**Exercise objective**
Begin your copy at the line that holds "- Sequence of" and carry it through the final line of the data, writing out each line exactly and omitting pictures.

Start of Data extract

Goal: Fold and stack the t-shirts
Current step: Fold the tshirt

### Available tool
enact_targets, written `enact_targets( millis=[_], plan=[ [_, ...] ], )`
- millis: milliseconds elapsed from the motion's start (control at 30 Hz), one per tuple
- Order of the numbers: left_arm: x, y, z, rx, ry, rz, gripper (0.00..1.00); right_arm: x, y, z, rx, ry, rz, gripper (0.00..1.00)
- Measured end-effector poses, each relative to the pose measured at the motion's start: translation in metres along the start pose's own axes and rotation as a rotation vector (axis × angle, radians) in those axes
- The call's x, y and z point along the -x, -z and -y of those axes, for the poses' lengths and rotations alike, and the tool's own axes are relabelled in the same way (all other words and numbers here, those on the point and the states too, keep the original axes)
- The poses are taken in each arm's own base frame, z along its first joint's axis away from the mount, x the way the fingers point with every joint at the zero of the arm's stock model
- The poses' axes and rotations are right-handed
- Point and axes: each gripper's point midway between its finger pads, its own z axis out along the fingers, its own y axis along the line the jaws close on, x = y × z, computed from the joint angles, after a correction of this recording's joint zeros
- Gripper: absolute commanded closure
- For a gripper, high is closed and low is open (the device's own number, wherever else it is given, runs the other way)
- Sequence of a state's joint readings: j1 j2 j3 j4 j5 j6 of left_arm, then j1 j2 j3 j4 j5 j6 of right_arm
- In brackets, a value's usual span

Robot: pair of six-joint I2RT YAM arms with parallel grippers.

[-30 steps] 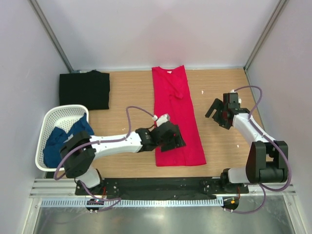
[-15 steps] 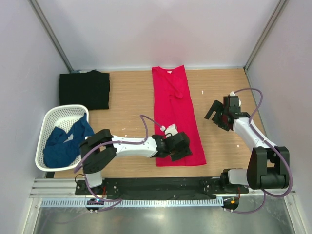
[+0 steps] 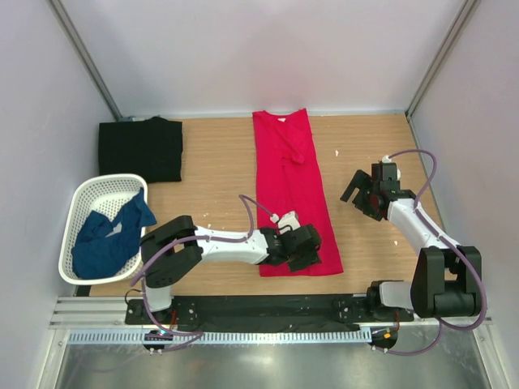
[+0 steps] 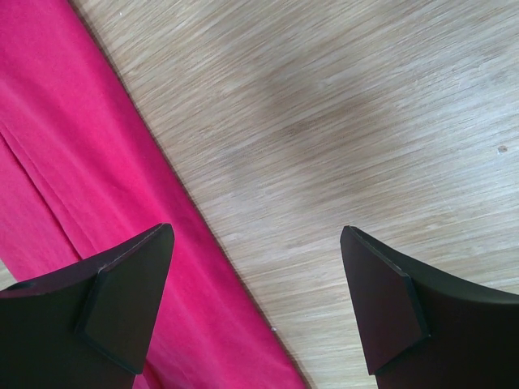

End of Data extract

**Written solution**
- Sequence of a state's joint readings: j1 j2 j3 j4 j5 j6 of left_arm, then j1 j2 j3 j4 j5 j6 of right_arm
- In brackets, a value's usual span

Robot: pair of six-joint I2RT YAM arms with parallel grippers.

[-30 steps] 
[-15 steps] 
[+0 steps] 
[+0 steps] 

That wraps up the exercise.